I have not heard about any clever solutions to this problem and have not met in my experience. All options are fairly obvious:
- limiting the total amount of data transferred per user over a period of time. It can be made quite large. For example - 1GB per hour, in my opinion, for the eyes in your case.
- limiting the number of files transferred per user per unit of time.
- setting ttl (lifetime) for "free" files and deleting them after time expires. Here proceed from the probable time of filling out your form with all possible delays. Although, I would put ttl for at least a day anyway.
- The last option is very custom and is required, in my opinion, only if you really have such a problem. Based on the logic of your application, we write a code that tracks the number and speed of the appearance of "free" files per user (taking into account whether he fills the form completely or not) and, when the value reaches a certain value, we start to issue a loading error. We block for an hour, for example. This, again, depends on how low the limit we set. If you are allowed to upload 5 files in 10 minutes, no more than 100MB - block for 10 minutes. If 20 files per hour for 200MB - block for an hour.
The most important and paramount is to understand how acute the problem is. In my experience, excessive “forethought” only takes time and complicates the project. If you don’t even have a hint of this problem, it’s better not to make any filters. Make sure to clean the files once a day and add logging according to interesting criteria - the number of files, the size of files or something like that. Plus - for a serious project, it is imperative to connect a monitoring system with metrics and notifications (such as zabbix) and set up monitoring of the parameters of interest there with notifications at a critical increase. Thus, if the number of files suddenly goes up sharply - you will not miss it, take action and think about how to filter them in the future.

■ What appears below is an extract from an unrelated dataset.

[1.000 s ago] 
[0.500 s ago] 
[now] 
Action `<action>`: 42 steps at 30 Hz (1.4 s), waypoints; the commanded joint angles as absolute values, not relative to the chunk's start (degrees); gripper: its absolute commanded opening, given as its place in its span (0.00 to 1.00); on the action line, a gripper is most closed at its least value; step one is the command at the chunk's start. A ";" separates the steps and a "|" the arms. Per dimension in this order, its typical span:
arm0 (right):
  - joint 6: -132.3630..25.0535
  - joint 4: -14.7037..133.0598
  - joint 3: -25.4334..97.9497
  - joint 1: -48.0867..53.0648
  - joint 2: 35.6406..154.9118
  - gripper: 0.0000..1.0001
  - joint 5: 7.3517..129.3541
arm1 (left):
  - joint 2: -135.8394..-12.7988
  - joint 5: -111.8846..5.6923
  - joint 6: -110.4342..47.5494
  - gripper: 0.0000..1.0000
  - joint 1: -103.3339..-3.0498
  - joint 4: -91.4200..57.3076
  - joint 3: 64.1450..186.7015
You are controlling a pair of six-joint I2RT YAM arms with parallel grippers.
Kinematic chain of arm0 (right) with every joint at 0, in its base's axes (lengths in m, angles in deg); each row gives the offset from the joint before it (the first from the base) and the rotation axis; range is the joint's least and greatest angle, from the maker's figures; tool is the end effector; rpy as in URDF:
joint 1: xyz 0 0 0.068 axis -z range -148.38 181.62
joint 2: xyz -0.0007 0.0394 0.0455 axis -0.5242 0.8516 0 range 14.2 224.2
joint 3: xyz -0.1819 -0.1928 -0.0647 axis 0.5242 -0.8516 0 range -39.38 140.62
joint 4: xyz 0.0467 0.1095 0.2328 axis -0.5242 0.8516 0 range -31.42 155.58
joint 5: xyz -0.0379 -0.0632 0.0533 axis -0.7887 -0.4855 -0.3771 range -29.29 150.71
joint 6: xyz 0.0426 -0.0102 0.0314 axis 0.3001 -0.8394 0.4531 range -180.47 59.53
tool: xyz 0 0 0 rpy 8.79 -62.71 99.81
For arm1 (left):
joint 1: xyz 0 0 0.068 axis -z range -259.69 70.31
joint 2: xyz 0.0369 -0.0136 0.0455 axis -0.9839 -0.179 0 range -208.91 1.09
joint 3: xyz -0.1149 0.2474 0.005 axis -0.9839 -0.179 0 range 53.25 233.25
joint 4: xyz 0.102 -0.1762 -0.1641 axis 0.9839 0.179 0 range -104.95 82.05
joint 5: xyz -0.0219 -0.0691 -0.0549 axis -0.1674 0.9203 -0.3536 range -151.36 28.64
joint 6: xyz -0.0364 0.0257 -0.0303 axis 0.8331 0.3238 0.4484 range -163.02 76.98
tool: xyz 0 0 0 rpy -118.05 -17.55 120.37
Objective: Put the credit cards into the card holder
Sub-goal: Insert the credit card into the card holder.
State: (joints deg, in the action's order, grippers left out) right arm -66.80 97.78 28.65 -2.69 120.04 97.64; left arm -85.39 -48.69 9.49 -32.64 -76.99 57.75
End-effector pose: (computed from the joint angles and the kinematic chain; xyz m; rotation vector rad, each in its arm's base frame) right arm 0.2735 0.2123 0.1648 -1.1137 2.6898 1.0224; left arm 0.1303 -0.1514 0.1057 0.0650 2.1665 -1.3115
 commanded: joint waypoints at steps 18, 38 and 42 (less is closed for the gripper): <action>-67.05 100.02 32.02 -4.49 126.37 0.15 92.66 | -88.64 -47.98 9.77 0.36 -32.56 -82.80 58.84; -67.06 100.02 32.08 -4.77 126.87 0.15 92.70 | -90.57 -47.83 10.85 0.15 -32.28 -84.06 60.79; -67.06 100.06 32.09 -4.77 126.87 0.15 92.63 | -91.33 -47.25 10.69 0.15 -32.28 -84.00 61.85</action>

I have done a similar pattern in several recent projects. Projects were closed, so there was no question for intruders. But you are not worth it yet, and only preventive measures are needed. So. All uploaded files are added to the database. When the form is saved, these records appear in the database with the entities of the forms (or something else). Once a day, the script for cron goes through the file system and checks for each file whether it has a corresponding record in the database and whether this record has a useful connection in the database. If there are no links, the file is garbage and is deleted. It should be noted that bypassing the file system is fraught with a heavy load on the disk, moreover, many queries are generated in the database. Therefore, all this happens in the deep night and the detour occurs in parts. Those. there is a given number of days for a full detour, for example 10, and every day only 1/10 of all files are checked. At the end of the check, the current state is saved and next time it continues from the same place.
PS Having expressed my opinion, nevertheless, I join the author and I will be very happy if someone tells about elegant ways to solve the issue.